What Enterprise Leaders Must Decide

The problem goes beyond just this. Andy Peart, chief marketing and strategy officer at Artificial Solutions says that enterprise leaders really need to pinpoint precisely where the chatbot will fit into the enterprise and that this should determine what is being deployed.

The need to decide, for example, which platform and channel they are going bet on. Will it be Alexa or Google Home? Will Messenger be the channel of choice? What role will the web, mobile or wearables play? The truth is, your customers want to use them all — at different times and for different reasons — and they want a consistent experience that ideally remembers what had been said in previous conversations. 
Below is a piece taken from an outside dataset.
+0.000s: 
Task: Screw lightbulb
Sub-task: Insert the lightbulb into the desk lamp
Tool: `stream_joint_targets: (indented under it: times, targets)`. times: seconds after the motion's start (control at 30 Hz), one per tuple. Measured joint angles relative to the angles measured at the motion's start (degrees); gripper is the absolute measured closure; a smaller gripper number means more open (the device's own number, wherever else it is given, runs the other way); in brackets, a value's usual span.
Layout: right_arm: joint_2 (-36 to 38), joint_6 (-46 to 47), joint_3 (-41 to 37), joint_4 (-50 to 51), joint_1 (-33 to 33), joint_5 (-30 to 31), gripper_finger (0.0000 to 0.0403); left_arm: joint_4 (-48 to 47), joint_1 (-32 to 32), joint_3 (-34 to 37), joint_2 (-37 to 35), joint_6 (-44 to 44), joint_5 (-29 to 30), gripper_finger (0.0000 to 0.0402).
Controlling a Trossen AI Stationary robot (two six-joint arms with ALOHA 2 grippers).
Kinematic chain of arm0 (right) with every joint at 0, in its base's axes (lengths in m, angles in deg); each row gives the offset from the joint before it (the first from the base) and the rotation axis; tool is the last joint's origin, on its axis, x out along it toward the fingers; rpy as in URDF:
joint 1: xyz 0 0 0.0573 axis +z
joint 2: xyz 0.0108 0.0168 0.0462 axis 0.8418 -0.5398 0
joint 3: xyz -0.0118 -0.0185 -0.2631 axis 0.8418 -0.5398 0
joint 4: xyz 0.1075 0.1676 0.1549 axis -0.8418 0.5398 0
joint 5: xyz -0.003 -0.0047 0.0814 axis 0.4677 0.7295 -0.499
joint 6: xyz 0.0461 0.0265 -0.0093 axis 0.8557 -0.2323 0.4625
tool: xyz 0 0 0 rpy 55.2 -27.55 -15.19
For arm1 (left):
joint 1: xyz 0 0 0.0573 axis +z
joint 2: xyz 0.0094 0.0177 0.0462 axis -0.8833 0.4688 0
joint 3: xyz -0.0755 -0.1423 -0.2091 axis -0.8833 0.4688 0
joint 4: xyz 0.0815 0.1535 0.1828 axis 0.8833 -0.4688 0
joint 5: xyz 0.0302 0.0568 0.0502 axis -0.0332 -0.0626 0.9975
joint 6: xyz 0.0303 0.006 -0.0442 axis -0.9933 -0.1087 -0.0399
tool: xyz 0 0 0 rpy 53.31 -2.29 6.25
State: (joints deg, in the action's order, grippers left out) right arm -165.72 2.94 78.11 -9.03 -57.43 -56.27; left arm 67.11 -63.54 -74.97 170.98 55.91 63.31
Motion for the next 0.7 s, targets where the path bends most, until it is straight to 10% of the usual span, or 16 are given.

The solution is for enterprises to be able to build conversational intelligence once, and then deploy across multiple channels, platforms and languages. When people communicate in a natural, conversational way, they reveal more than just the words they’re saying; their individual preferences, views, opinions, feelings, inclinations and more are all part of the conversation. When many thousands or even millions of conversations are captured and analyzed, this data becomes a unique and powerful source of customer insight, the value of which can be further enhanced when it's cross-referenced with other sources of knowledge.

“Ultimately, if chatbots don’t deliver a true conversational interaction, one that delivers contextual understanding that is consistent across different channels, in any language, it will be a failure for your enterprise,” he said. True conversational interaction allows for a greater customer experience. It also helps to increase brand engagement.